#### RAW DATA
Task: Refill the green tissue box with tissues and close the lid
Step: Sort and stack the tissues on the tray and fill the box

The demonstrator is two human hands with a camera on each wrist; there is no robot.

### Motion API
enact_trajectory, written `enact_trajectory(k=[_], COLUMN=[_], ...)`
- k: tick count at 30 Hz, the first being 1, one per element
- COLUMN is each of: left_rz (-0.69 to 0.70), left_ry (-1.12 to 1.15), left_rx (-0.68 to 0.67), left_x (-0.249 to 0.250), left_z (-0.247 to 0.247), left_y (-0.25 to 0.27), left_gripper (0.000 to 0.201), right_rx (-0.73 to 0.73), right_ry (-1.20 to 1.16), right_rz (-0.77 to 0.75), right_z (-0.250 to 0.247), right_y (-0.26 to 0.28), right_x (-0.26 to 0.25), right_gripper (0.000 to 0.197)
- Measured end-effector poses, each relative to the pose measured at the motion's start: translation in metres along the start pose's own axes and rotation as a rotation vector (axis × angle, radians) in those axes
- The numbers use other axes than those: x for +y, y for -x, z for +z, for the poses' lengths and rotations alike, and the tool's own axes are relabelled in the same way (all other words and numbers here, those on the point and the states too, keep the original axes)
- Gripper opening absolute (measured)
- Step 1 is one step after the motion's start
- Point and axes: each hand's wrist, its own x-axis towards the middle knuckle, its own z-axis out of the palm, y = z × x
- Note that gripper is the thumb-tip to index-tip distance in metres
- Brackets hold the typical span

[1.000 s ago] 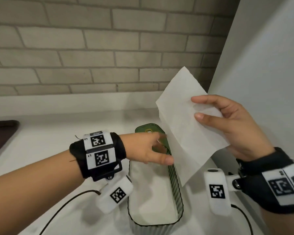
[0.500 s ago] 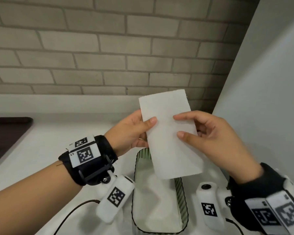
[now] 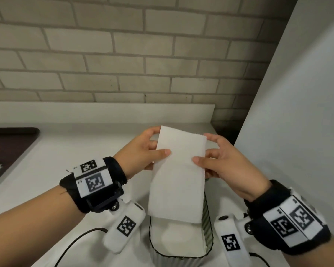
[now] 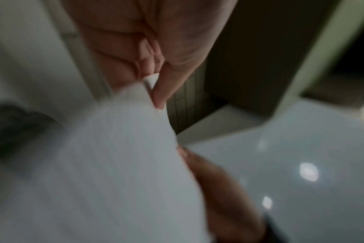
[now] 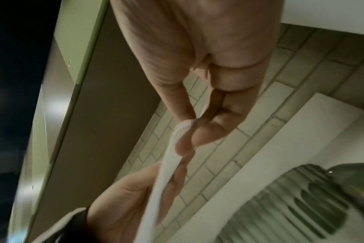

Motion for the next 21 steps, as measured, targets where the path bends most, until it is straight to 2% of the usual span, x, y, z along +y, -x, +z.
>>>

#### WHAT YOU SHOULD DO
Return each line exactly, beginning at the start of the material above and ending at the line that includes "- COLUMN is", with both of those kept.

#### ANSWER AREA
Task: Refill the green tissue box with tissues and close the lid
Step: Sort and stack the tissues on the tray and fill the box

The demonstrator is two human hands with a camera on each wrist; there is no robot.

### Motion API
enact_trajectory, written `enact_trajectory(k=[_], COLUMN=[_], ...)`
- k: tick count at 30 Hz, the first being 1, one per element
- COLUMN is each of: left_rz (-0.69 to 0.70), left_ry (-1.12 to 1.15), left_rx (-0.68 to 0.67), left_x (-0.249 to 0.250), left_z (-0.247 to 0.247), left_y (-0.25 to 0.27), left_gripper (0.000 to 0.201), right_rx (-0.73 to 0.73), right_ry (-1.20 to 1.16), right_rz (-0.77 to 0.75), right_z (-0.250 to 0.247), right_y (-0.26 to 0.28), right_x (-0.26 to 0.25), right_gripper (0.000 to 0.197)

That concludes the output.